Bribes are your biggest ally (if you stop crying, I will give you snacks).
You're more going to want to be best friends with your kid if you assume that all of the choices and freedoms you offer them now will lead to them becoming more imaginative and free-spirited in the future.
What you don't want to hear is that a lack of structure and limits is bad for your growing child.
Children who lack boundaries are more likely to disobey authority, have difficulty socializing with their peers, and seem spoiled.
If you're a permissive parent, you'll need to set limits and trust the process in order to maintain a close and safe relationship with your child while still adhering to laws, consequences, and structure.
No one wants to be thought of as a bad mom, but there's a reason this parenting style has been around for so long.
If you're reading this, you're not a horrible person who doesn't care about your kids, there is room for improvement.
To begin, a neglectful parenting style is defined by a lack of awareness of your child's emotional or physical needs.
You might be having trouble knowing what's going on in your child's life, or you might feel helpless in theirs and yours.
You may be in an abusive relationship or marriage with domestic abuse, constant fights, or alcoholism, making it impossible to prioritize your child's needs.
A regular travel schedule for work, on the other hand, may cause an otherwise good person to be a neglectful parent.
If you are unable to attend school meetings or sports activities, or if you are unfamiliar with your child's teachers or peers, you might be missing important aspects of their lives that hinder bonding.
This lack of involvement is a major barrier to developing faith in your child, which can be detrimental in his or her life.
Even the busiest or most stressed parents can develop a healthy relationship with their child with effort, education, and some meaningful time.
Consider these tips to secure a good foundation for your parenting skills
It's not always easy for parents and children to sit down for a family meal, let alone spend quality time together.
However, there is certainly nothing that children would enjoy more.
Get up 10 minutes earlier in the morning to eat breakfast with your kids, or leave the dishes in the sink after dinner and go for a walk.
When children do not receive the attention they want from their parents, they sometimes act out or misbehave in order to be heard.

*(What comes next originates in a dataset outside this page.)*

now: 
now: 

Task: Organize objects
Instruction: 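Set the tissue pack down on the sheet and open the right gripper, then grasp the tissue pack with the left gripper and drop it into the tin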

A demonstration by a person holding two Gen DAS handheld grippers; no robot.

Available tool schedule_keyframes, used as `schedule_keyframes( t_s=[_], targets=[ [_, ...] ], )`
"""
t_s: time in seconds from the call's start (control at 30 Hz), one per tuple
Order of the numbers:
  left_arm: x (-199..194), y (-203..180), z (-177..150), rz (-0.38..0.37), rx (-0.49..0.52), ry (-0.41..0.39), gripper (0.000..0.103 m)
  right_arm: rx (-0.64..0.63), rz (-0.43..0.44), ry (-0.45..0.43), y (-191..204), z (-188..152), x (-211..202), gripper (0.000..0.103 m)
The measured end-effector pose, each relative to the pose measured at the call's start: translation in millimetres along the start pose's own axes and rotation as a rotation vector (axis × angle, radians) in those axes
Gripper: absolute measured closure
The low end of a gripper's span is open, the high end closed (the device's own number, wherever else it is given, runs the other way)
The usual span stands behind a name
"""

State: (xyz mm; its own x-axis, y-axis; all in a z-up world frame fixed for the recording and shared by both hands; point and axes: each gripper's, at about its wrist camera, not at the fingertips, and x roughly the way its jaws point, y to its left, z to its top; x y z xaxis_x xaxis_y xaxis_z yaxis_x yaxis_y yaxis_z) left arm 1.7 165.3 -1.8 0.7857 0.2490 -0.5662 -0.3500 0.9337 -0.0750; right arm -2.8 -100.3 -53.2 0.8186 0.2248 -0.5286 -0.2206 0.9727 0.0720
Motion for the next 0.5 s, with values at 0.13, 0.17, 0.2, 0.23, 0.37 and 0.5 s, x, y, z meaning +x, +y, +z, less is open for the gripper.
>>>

By watching their parents, young children will learn a lot about how to behave.
The younger they are, the more they can pick up on your cues.
Consider this before you lash out or lose your temper in front of your kids: Is this how you want your child to act when he or she is angry?
Be mindful that your children are always watching you. Children who strike, have a role model for violence at home, according to studies.
You have the responsibility of correcting and directing your children as a parent. However, how you provide corrective advice makes a huge difference in how a child responds to it.
When confronting your kid, avoid accusing, criticizing, or finding fault, as these actions can lower self-esteem and lead to resentment. Instead, even when disciplining your children, aim to cultivate and inspire them.